In [1]:
import pandas as pd

In [2]:
df = pd.read_table('Datasets/SMSSpamCollection.txt', header=None, sep='\t', names=['label', 'sms_messages'])
df.head()

Unnamed: 0,label,sms_messages
0,ham,"Go until jurong point, crazy.. Available only ..."
1,ham,Ok lar... Joking wif u oni...
2,spam,Free entry in 2 a wkly comp to win FA Cup fina...
3,ham,U dun say so early hor... U c already then say...
4,ham,"Nah I don't think he goes to usf, he lives aro..."


### Data Preprocessing

In [3]:
df['label'] = df['label'].map({'ham':0, 'spam':1})
print(df.shape)
df.head()

(5572, 2)


Unnamed: 0,label,sms_messages
0,0,"Go until jurong point, crazy.. Available only ..."
1,0,Ok lar... Joking wif u oni...
2,1,Free entry in 2 a wkly comp to win FA Cup fina...
3,0,U dun say so early hor... U c already then say...
4,0,"Nah I don't think he goes to usf, he lives aro..."


In [4]:
df['label'].value_counts()

0    4825
1     747
Name: label, dtype: int64

In [5]:
documents = ['Hello, how are you!',
             'Win money, win from home.',
             'Call me now.',
             'Hello, Call hello you tomorrow?']

lower_case_documents = []
for i in documents:
    lower_case_documents.append(i.lower())
print(lower_case_documents)    

['hello, how are you!', 'win money, win from home.', 'call me now.', 'hello, call hello you tomorrow?']


In [6]:
sans_punctuation_documents = []
import string

for i in lower_case_documents:
    sans_punctuation_documents.append(i.translate(str.maketrans('', '', string.punctuation)))

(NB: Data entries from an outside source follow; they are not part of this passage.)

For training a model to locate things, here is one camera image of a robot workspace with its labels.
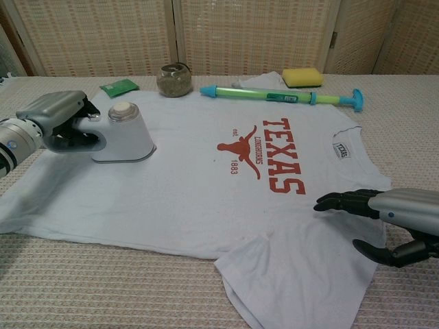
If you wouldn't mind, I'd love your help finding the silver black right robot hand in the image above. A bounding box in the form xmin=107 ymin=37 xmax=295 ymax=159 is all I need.
xmin=313 ymin=186 xmax=439 ymax=269

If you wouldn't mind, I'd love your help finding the yellow sponge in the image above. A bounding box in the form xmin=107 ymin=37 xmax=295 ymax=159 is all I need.
xmin=281 ymin=67 xmax=324 ymax=88

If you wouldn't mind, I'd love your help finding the woven wooden folding screen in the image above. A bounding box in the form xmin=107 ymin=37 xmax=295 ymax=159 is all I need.
xmin=0 ymin=0 xmax=439 ymax=77

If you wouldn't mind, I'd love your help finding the green foil packet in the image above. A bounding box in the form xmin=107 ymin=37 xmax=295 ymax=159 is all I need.
xmin=99 ymin=78 xmax=141 ymax=100

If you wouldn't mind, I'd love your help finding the green and blue water pump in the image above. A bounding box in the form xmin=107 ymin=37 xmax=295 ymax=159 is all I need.
xmin=200 ymin=85 xmax=366 ymax=113

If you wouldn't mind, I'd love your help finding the beige woven fringed tablecloth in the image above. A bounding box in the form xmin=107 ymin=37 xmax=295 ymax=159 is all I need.
xmin=0 ymin=73 xmax=439 ymax=329

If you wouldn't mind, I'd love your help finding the round glass jar with herbs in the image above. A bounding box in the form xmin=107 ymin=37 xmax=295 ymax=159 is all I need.
xmin=156 ymin=62 xmax=193 ymax=97

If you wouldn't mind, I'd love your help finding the white handheld steamer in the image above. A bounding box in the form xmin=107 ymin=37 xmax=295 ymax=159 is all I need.
xmin=73 ymin=101 xmax=158 ymax=165

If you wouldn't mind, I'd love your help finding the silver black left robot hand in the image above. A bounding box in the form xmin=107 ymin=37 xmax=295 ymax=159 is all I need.
xmin=15 ymin=90 xmax=104 ymax=154

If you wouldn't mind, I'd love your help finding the white Texas Longhorns T-shirt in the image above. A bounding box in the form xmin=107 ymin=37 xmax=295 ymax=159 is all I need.
xmin=0 ymin=71 xmax=393 ymax=329

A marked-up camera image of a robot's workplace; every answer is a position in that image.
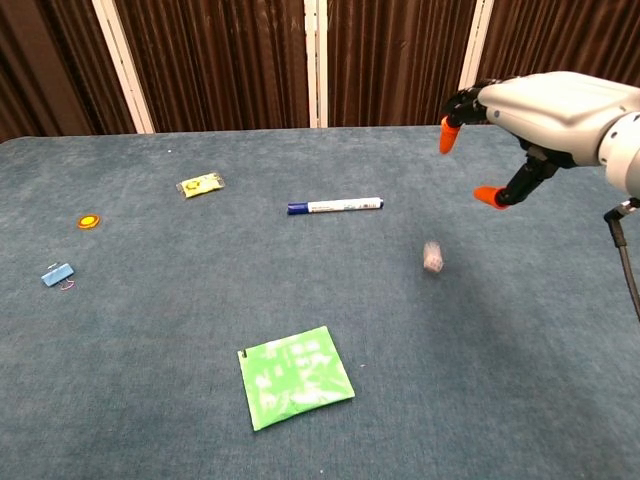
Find blue felt table cover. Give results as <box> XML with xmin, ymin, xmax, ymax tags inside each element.
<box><xmin>0</xmin><ymin>124</ymin><xmax>640</xmax><ymax>480</ymax></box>

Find blue white marker pen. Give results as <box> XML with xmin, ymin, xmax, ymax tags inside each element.
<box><xmin>286</xmin><ymin>196</ymin><xmax>385</xmax><ymax>216</ymax></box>

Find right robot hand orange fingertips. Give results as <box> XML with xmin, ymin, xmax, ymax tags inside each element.
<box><xmin>438</xmin><ymin>71</ymin><xmax>640</xmax><ymax>212</ymax></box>

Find green white sachet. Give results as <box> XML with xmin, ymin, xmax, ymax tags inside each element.
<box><xmin>237</xmin><ymin>325</ymin><xmax>357</xmax><ymax>432</ymax></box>

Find small white die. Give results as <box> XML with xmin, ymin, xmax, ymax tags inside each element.
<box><xmin>422</xmin><ymin>240</ymin><xmax>445</xmax><ymax>275</ymax></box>

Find brown curtain screen panel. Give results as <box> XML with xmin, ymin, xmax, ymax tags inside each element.
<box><xmin>0</xmin><ymin>0</ymin><xmax>156</xmax><ymax>144</ymax></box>
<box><xmin>459</xmin><ymin>0</ymin><xmax>640</xmax><ymax>91</ymax></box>
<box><xmin>114</xmin><ymin>0</ymin><xmax>319</xmax><ymax>134</ymax></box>
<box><xmin>317</xmin><ymin>0</ymin><xmax>494</xmax><ymax>129</ymax></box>

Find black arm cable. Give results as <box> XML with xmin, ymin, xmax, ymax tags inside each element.
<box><xmin>603</xmin><ymin>197</ymin><xmax>640</xmax><ymax>324</ymax></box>

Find blue binder clip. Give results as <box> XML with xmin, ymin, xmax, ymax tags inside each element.
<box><xmin>40</xmin><ymin>261</ymin><xmax>77</xmax><ymax>293</ymax></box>

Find small yellow clear packet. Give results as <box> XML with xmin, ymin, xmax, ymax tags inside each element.
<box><xmin>175</xmin><ymin>171</ymin><xmax>227</xmax><ymax>200</ymax></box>

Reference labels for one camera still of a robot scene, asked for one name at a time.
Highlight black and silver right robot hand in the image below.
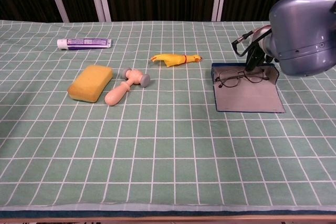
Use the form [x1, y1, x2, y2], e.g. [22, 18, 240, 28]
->
[244, 24, 276, 72]

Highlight black wire-frame eyeglasses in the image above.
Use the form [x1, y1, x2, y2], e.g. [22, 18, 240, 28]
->
[214, 68, 270, 89]

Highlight blue folding glasses case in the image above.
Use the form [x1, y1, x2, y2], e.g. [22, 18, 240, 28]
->
[211, 62, 286, 114]

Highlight yellow rubber chicken toy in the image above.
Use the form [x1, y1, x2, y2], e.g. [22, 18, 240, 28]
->
[151, 53, 204, 68]

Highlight toy wooden hammer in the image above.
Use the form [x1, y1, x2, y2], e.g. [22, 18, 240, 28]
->
[104, 67, 151, 106]

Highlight green checkered tablecloth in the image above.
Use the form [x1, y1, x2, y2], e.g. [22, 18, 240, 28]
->
[0, 19, 336, 211]

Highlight yellow sponge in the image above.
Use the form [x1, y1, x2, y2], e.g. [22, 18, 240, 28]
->
[67, 64, 114, 103]

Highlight white purple toothpaste tube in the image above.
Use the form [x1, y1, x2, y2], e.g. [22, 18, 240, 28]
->
[57, 37, 112, 50]

print(sans_punctuation_documents)

['hello how are you', 'win money win from home', 'call me now', 'hello call hello you tomorrow']


In [7]:
preprocessed_documents = []
for i in sans_punctuation_documents:
    preprocessed_documents.append(i.split(' '))
print(preprocessed_documents)    

[['hello', 'how', 'are', 'you'], ['win', 'money', 'win', 'from', 'home'], ['call', 'me', 'now'], ['hello', 'call', 'hello', 'you', 'tomorrow']]


In [8]:
documents = ['Hello, how are you!',
             'Win money, win from home.',
             'Call me now.',
             'Hello, Call hello you tomorrow?']

lower_case_documents = []
for i in documents:
    lower_case_documents.append(i.lower())
    
print(lower_case_documents)    

['hello, how are you!', 'win money, win from home.', 'call me now.', 'hello, call hello you tomorrow?']


In [9]:
sans_punctuation_documents = []

def string_punctuation(s):
    return ''.join(c for c in s if c not in string.punctuation)

for i in lower_case_documents:
    sans_punctuation_documents.append(string_punctuation(i))
    
print(sans_punctuation_documents)    

['hello how are you', 'win money win from home', 'call me now', 'hello call hello you tomorrow']


In [10]:
preprocessed_documents = []
for i in sans_punctuation_documents:
    preprocessed_documents.append(i.split())
print(preprocessed_documents)    

[['hello', 'how', 'are', 'you'], ['win', 'money', 'win', 'from', 'home'], ['call', 'me', 'now'], ['hello', 'call', 'hello', 'you', 'tomorrow']]


In [11]:
frequency_list = []
import pprint
from collections import Counter

for i in preprocessed_documents:
    frequency_list.append(Counter(i))
    
pprint.pprint(frequency_list)    

[Counter({'hello': 1, 'how': 1, 'are': 1, 'you': 1}),
 Counter({'win': 2, 'money': 1, 'from': 1, 'home': 1}),
 Counter({'call': 1, 'me': 1, 'now': 1}),
 Counter({'hello': 2, 'call': 1, 'you': 1, 'tomorrow': 1})]


In [12]:
from sklearn.feature_extraction.text import CountVectorizer

count_vector = CountVectorizer(stop_words='english')

In [13]:
count_vector.fit(documents)

CountVectorizer(stop_words='english')

In [14]:
count_vector.get_feature_names()

['hello', 'home', 'money', 'tomorrow', 'win']

In [15]:
doc_array = count_vector.transform(documents).toarray()

In [16]:
doc_array

array([[1, 0, 0, 0, 0],
       [0, 1, 1, 0, 2],
       [0, 0, 0, 0, 0],
       [2, 0, 0, 1, 0]], dtype=int64)

In [17]:
frequency_matrix = pd.DataFrame(data = doc_array, columns=count_vector.get_feature_names())
frequency_matrix

Unnamed: 0,hello,home,money,tomorrow,win
0,1,0,0,0,0
1,0,1,1,0,2
2,0,0,0,0,0
3,2,0,0,1,0


In [18]:
from sklearn.model_selection import train_test_split

X_train, X_test, y_train, y_test = train_test_split(df['sms_messages'], df['label'], random_state=1)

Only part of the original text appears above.